Between a Bear and a Hard Place(42)
“Yes.” The voice was cold, static and impossibly even. “I can speak.”
The same figure had been standing in front of the two Broken Pine alphas since they’d been deposited in this place. This place, which could have been anything. Memories of the last half-day were fuzzy. Rogue remembered a burning sensation in his chest. He remembered the smell of copper and iron in his nose, and then he remembered absolutely nothing. He looked over at King again, who was lolling his head from side to side, incoherent and babbling every so often.
“Then tell me what the hell is going on,” Rogue said.
“No.”
“There’s no point to arguing with you, is there?”
“No.”
Rogue’s shoulders slumped. The chains on his wrists rattled with every move he made, and every breath he took made what he assumed must be bruised ribs send tendrils of pain snaking up his back. “Can I at least have something to eat?”
The black-clad figure just stared. Its eyes were soulless, black circles underneath a set of goggles that covered most of the top of its head. A close-fitting hood covered the head, and then the gas mask – that haunting, bizarre gas mask that strummed something deep in Rogue’s soul that he couldn’t place.
“Are you a robot?”
The creature stared for a moment before static heralded some coming words. “No.”
“Can you say anything other than no?”
It made a clicking sound, then static before producing something that approached a chortle. “No.”
“Oh good, not only are you holding us down here, God only knows where and pumping God only knows what into our kin’s veins, you’re a comedian. Fantastic.”
The thing stared.
King groaned, Rogue massaged his bruised ribs.
“What,” the static gasmask began, speaking without being prompted for the first time. “What are you?”
“Me?” Rogue laughed and cocked one of those half-smiles that made Jill weak in the knees. “I’m a robot, and all I can say is no.”
The figure took a step forward and pushed a series of buttons on the panel beside the door, which slid aside. Rogue tried kicking at him, but the shackles on his legs prevented that, and those on his arms barely gave him enough slack to move his hands. He flexed his fists and found they were completely free. But before he could make a move, a blinding flash of white pain shot through the bear’s nerves, blasting his entire consciousness with searing agony. A moment later, he fell to the ground in a twitching heap.
“Not a robot,” the gasmask said. “Not a comedian. But that was a cattle prod.”
Behind him, the bear he’d just dropped was unleashing loud, terrified, throat-tearing screams.
Just the way he liked it.
Shutting the door behind him, Gasmask smiled under the formless rubber facemask that covered his head. It hurt, the way his lips stretched and the metallic, hydraulic jaws that were attached to his actual jaws, shifted.
He couldn’t remember when the last time was that he felt air on his face.
Then again, he couldn’t remember if he even had a face.
There was a certain comfort to it, a certain peace that came from knowing he had no part in his own fate.

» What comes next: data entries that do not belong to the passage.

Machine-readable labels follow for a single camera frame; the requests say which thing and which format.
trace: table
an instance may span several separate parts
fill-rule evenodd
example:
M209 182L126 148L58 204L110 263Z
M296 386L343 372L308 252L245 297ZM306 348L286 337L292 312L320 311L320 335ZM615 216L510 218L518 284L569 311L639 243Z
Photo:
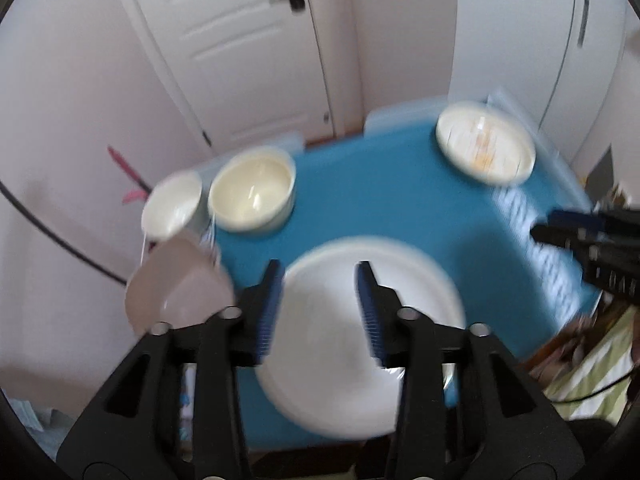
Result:
M222 261L236 287L258 282L271 258L286 266L336 238L396 238L434 258L460 292L466 321L490 325L525 357L578 312L596 290L580 282L568 254L540 248L529 226L569 194L536 163L526 183L496 189L456 170L440 152L435 123L344 140L295 157L296 205L283 229L267 237L219 232ZM238 370L240 406L252 449L332 442L287 420L268 401L255 372Z

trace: cream bowl
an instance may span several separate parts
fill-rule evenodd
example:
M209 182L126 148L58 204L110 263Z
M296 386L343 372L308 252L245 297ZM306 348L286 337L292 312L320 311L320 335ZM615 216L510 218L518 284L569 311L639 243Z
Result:
M275 231L294 204L296 166L289 153L255 148L232 158L209 190L209 214L229 232Z

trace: white wall
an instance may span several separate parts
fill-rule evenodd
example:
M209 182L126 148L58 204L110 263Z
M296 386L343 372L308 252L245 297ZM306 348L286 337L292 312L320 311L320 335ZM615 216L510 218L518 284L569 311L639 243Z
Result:
M640 203L640 20L631 6L624 51L604 106L572 162L578 177L590 173L609 145L616 180L625 183L635 204Z
M0 25L0 117L0 178L124 277L140 254L142 206L120 205L132 185L107 145L151 184L206 158L120 0L15 0Z
M458 0L353 0L364 108L449 91Z
M124 288L0 200L0 386L79 415L129 351Z

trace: white plate
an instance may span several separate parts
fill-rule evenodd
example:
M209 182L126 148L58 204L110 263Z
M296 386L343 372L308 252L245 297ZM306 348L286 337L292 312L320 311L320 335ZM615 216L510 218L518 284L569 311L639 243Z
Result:
M436 138L459 170L492 186L523 183L536 161L536 149L522 126L477 103L446 108Z
M464 327L455 286L424 253L385 238L343 238L287 269L271 354L258 380L300 426L335 438L366 439L396 426L402 368L379 368L369 352L355 267L369 260L381 285L435 322ZM450 377L452 367L447 365Z

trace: white bowl
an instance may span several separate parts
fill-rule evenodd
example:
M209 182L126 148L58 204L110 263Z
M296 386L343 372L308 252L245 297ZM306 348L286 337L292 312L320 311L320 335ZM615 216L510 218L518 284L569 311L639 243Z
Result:
M168 240L183 228L202 234L209 215L198 174L174 173L160 182L146 201L140 223L146 237L154 241Z
M296 166L289 153L255 148L232 158L209 191L209 213L230 232L265 233L287 221L294 203Z

But, then again, Gasmask always had been the rebel. As two other, identically dressed, figures stalked down the hall of cells, turned on their heels and went back the other way, he wondered if they – the other soldiers – even wondered anything at all.
Two of them marched past again, their suits emitting the static sound to which he’d become accustomed. One of the soldiers pressed a small gasket on the neck of his suit. A hiss escaped. That reminded Gasmask to do the same thing. As soon as he did, the pressure that had built up behind his mask escaped in a long, slow hiss.

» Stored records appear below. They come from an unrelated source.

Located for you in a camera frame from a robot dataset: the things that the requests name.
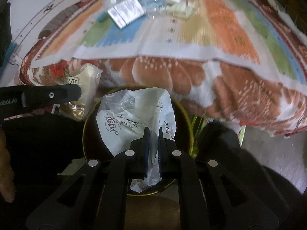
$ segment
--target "gray floor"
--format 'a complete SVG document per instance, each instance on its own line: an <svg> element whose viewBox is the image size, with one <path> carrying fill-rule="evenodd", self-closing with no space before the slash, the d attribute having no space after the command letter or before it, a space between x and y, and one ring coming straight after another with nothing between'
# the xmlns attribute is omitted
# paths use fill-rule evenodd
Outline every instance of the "gray floor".
<svg viewBox="0 0 307 230"><path fill-rule="evenodd" d="M242 148L262 164L288 179L303 193L307 186L307 132L289 139L270 137L266 132L248 127Z"/></svg>

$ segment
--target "green stripe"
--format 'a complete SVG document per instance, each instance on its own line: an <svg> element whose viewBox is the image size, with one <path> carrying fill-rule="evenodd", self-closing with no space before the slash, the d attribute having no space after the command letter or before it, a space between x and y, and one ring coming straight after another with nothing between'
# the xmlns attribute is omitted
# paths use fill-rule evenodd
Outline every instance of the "green stripe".
<svg viewBox="0 0 307 230"><path fill-rule="evenodd" d="M247 18L253 25L254 29L260 34L266 43L275 64L280 73L287 75L289 78L296 80L296 76L293 67L290 64L285 52L278 44L277 39L272 35L270 30L263 24L254 11L244 4L241 0L231 0L238 8L242 9Z"/></svg>
<svg viewBox="0 0 307 230"><path fill-rule="evenodd" d="M93 47L109 30L114 22L108 14L106 14L101 21L95 22L91 29L85 34L81 41L81 45L86 47Z"/></svg>

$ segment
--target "yellow rim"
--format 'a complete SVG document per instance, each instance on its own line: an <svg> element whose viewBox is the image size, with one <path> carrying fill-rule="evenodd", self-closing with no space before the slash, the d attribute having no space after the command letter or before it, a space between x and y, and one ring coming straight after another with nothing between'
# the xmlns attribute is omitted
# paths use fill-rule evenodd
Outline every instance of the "yellow rim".
<svg viewBox="0 0 307 230"><path fill-rule="evenodd" d="M129 87L131 87L131 86L139 86L139 87L144 87L144 88L148 88L148 86L145 86L145 85L130 85L130 86L118 86L118 87L116 87L116 88L114 88L114 89L112 89L111 91L109 91L108 93L106 93L105 95L107 95L107 94L112 94L112 93L114 93L114 92L117 92L117 91L119 91L121 88L129 88ZM189 116L188 116L188 114L187 114L187 112L186 112L186 110L183 108L183 106L180 104L180 102L179 101L177 101L176 99L173 99L173 98L171 98L172 99L172 101L174 101L175 102L175 104L179 107L179 109L180 109L180 111L183 113L183 116L185 117L185 121L187 122L187 124L188 124L188 130L189 130L189 136L190 136L190 140L189 140L189 145L190 145L190 147L189 147L189 155L192 155L192 153L193 153L193 147L194 147L194 134L193 134L193 129L192 129L192 124L191 124L191 120L190 120L190 118L189 118ZM86 119L86 121L85 121L85 123L84 123L84 127L83 127L83 133L82 133L82 148L83 148L83 154L84 154L84 157L85 157L85 161L86 162L88 162L88 160L87 160L87 158L86 158L86 156L85 156L85 148L84 148L84 131L85 131L85 126L86 126L86 124L87 124L87 121L88 121L88 117L87 117L87 119ZM175 181L176 181L177 179L174 179L174 180L172 180L169 184L167 184L164 188L163 188L163 190L165 190L165 189L167 189L169 186L171 186ZM156 193L159 193L160 191L154 191L154 192L151 192L151 193L146 193L146 194L128 194L129 196L148 196L148 195L153 195L153 194L156 194Z"/></svg>

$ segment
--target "human hand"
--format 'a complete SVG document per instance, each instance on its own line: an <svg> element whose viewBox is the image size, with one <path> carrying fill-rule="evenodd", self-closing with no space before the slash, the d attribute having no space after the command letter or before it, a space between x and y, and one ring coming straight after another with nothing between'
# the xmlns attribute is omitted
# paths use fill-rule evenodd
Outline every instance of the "human hand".
<svg viewBox="0 0 307 230"><path fill-rule="evenodd" d="M0 193L6 202L15 198L14 172L10 166L10 154L6 148L4 132L0 129Z"/></svg>

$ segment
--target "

“Not a comedian,” he said again, to the unconscious bear in the room in front of him. “And not a robot. But... I don’t remember who I actually am. If I’m anyone at all.”
-13-
“Not a comedian, huh?”
-Rogue
Red rage flowed hot and thick through Rogue’s veins.

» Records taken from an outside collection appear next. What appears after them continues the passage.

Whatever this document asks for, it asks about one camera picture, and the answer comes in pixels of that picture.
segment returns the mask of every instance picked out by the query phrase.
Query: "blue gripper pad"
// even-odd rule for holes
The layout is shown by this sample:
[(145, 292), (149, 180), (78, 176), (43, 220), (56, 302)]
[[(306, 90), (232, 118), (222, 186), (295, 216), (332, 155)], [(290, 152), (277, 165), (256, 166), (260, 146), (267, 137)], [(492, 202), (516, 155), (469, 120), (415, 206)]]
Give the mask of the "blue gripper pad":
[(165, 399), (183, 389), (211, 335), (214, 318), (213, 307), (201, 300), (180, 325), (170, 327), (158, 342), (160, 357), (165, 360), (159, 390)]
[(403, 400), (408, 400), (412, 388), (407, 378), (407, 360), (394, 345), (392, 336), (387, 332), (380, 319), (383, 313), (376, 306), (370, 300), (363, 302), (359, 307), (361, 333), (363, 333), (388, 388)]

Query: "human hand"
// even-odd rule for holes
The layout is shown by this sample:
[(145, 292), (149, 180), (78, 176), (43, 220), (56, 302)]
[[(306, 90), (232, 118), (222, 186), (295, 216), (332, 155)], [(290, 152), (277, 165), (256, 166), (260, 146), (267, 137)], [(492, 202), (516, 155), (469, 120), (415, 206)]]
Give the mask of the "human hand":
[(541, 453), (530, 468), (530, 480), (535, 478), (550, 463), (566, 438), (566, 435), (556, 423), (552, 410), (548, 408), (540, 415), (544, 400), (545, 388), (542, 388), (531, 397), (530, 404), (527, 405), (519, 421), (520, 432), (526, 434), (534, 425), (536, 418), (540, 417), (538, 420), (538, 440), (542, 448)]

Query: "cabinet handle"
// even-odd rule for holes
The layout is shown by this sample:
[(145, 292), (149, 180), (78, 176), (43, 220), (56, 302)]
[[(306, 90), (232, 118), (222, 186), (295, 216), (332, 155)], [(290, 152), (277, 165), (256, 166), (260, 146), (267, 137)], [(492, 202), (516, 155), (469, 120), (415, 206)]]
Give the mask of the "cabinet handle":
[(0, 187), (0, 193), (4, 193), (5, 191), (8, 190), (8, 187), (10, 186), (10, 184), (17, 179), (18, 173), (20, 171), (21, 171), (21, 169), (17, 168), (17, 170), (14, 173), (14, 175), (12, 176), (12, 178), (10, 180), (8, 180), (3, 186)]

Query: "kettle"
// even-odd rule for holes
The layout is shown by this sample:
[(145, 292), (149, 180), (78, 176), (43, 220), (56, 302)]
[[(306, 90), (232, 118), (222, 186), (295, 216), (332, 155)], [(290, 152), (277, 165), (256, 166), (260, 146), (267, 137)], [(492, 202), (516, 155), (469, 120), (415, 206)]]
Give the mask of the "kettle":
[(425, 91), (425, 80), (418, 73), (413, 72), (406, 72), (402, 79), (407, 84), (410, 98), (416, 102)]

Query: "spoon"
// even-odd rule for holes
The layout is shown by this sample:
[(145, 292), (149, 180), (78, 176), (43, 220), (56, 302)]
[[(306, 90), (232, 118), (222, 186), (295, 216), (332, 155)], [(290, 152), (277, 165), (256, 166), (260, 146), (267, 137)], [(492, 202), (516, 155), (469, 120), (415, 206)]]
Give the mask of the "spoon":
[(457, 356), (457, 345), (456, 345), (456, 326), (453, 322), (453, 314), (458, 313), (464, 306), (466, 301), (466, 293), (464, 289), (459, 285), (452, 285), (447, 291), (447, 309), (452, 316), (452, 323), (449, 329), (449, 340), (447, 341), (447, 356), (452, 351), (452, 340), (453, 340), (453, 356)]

With each beat of his heart, with each thump of his pulse, he felt more angry, more unreasonably confused, afraid, and furious than he had before. King was still on the ground, still moaning.
Even that made him angry.
“Let. Me. Out.”
Gasmask was still staring at Rogue, although something in the big bear’s shoulders and in his chest ached. He didn’t know what, but he knew something had happened. One of his eyes twitched every few seconds. The other seemed unable to focus. He managed to push himself to his feet and immediately collapsed backward against the wall, unable to move in any meaningful way.